Et un chef-d'oeuvre de plus !
Après un exceptionnel « Un Prophète », drame carcéral d’une intensité inouïe, couronné du Grand Prix de l’édition 2009 du Festival de Cannes, on se demandait quel allait être le retour de Jacques Audiard sur la croisette. Finalement, c’est par la très grande porte, en fracassant tout sur son passage, que le réalisateur réapparaît sur la Côte d’Azur, nous exposant un film maîtrisé de bout en bout. Tel un marionnettiste, Audiard, dans une direction d’acteurs parfaite, s’amuse à malaxer et à écorcher ses personnages, leur livrant une densité et une profondeur accentuées par leur complexité et instabilité. Perdus, écorchés vifs, les deux protagonistes principaux (Marion Cotillard et Matthias Schoenaerts) naviguent en eaux troubles dans ce récit insaisissable, affrontant les vagues les unes après les autres sans jamais pouvoir les prédire, fugacité de leurs agissements qui dicte le rythme du métrage avec force.

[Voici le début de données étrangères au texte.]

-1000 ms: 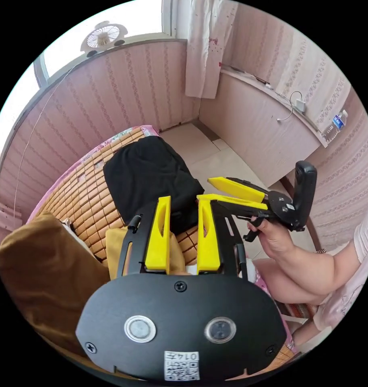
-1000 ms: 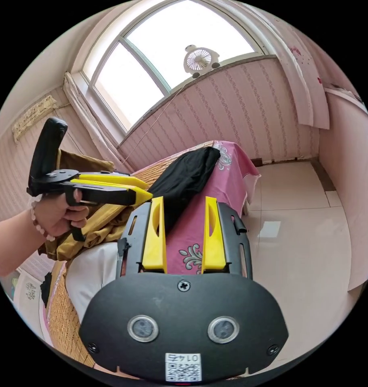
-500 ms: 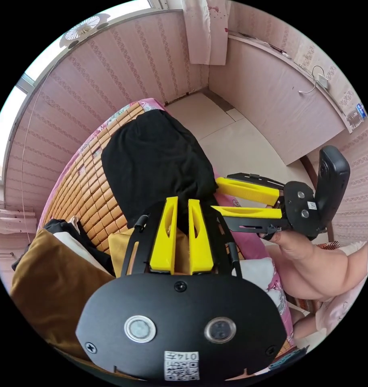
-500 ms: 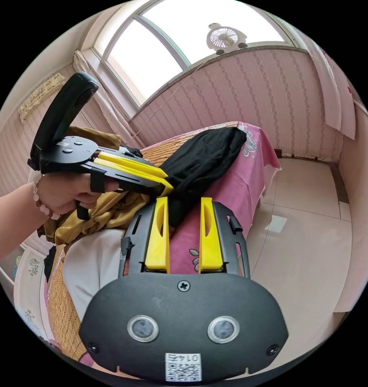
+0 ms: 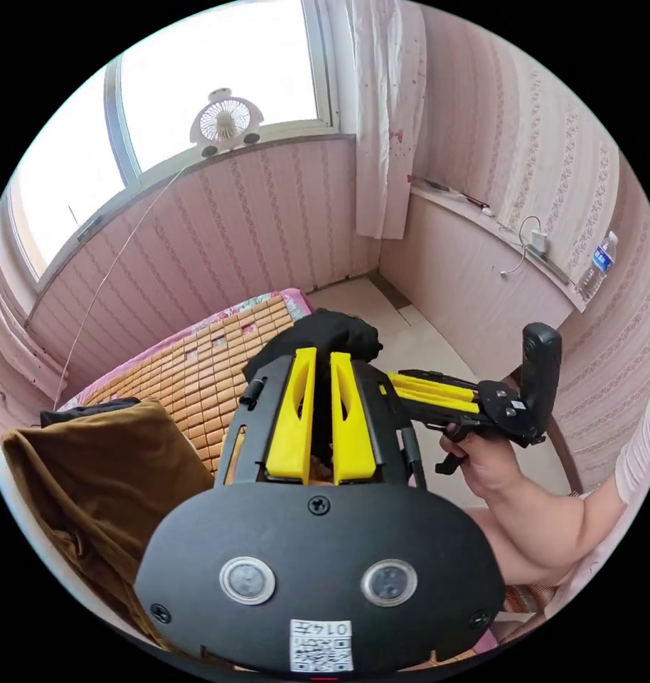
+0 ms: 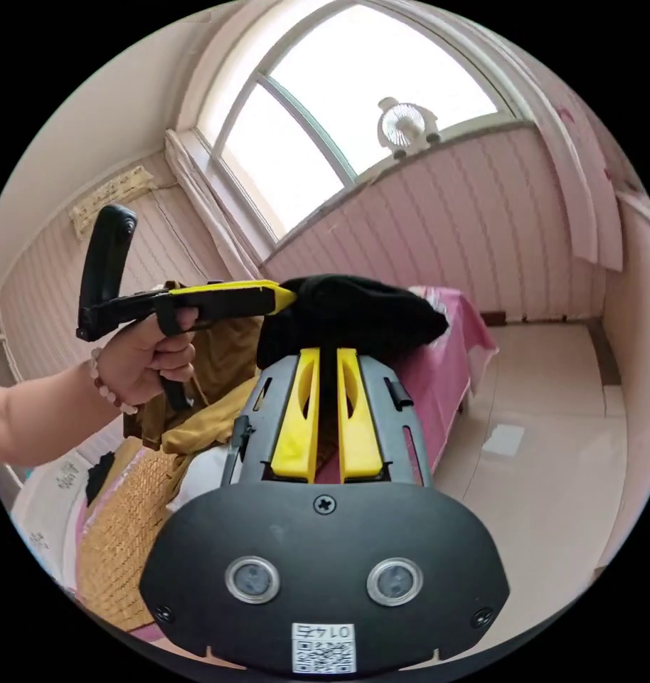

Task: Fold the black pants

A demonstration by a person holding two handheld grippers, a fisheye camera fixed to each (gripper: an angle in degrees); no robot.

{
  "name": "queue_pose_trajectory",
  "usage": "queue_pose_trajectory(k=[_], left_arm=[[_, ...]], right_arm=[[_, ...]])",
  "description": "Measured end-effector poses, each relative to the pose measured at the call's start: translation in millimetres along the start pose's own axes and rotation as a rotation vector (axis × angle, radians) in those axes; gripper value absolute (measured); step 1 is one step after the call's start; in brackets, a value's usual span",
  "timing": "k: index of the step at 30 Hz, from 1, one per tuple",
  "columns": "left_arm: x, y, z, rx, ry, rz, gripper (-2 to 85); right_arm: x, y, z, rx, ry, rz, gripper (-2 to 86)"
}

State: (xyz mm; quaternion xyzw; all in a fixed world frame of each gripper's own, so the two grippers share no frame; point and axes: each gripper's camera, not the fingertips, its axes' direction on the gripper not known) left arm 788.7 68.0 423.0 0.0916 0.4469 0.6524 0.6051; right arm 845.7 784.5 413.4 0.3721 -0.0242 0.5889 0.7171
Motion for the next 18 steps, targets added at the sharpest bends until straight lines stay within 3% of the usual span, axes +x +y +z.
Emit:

Expressionniste, Audiard parvient à filmer cette romance avec une telle véracité qu’elle en devient effrayante, le spectateur plongeant dans une intimité à laquelle il n’était pas préparé. Une vérité criante émane de chaque plan, nous donnant au fil des images une claque de plus en plus forte jusqu’à nous mettre KO. Le montage est d’une qualité époustouflante, les heures de pellicules se transformant en leçon de cinéma, notamment dans la scène de l’accident, exemplaire de l’onirisme qui s’empare de ce long-métrage organique. De plus, la bande-son sonne comme un écho à la musicalité des dialogues, renforçant le lyrisme auquel on a succombé.
Mais si ce « De rouille et d’Os » parvient à être aussi efficace, c’est aussi, en grande partie, grâce au talent incontestable des deux acteurs principaux, Marion Cotillard, étincelant à chacune de ses répliques et Matthias Schoenaerts, d’une intensité brutale époustouflante. Lorsque ces deux-là se rencontrent à l’écran, l’alliage des deux joyaux est parfait, un simple regard suffisant pour faire passer les émotions.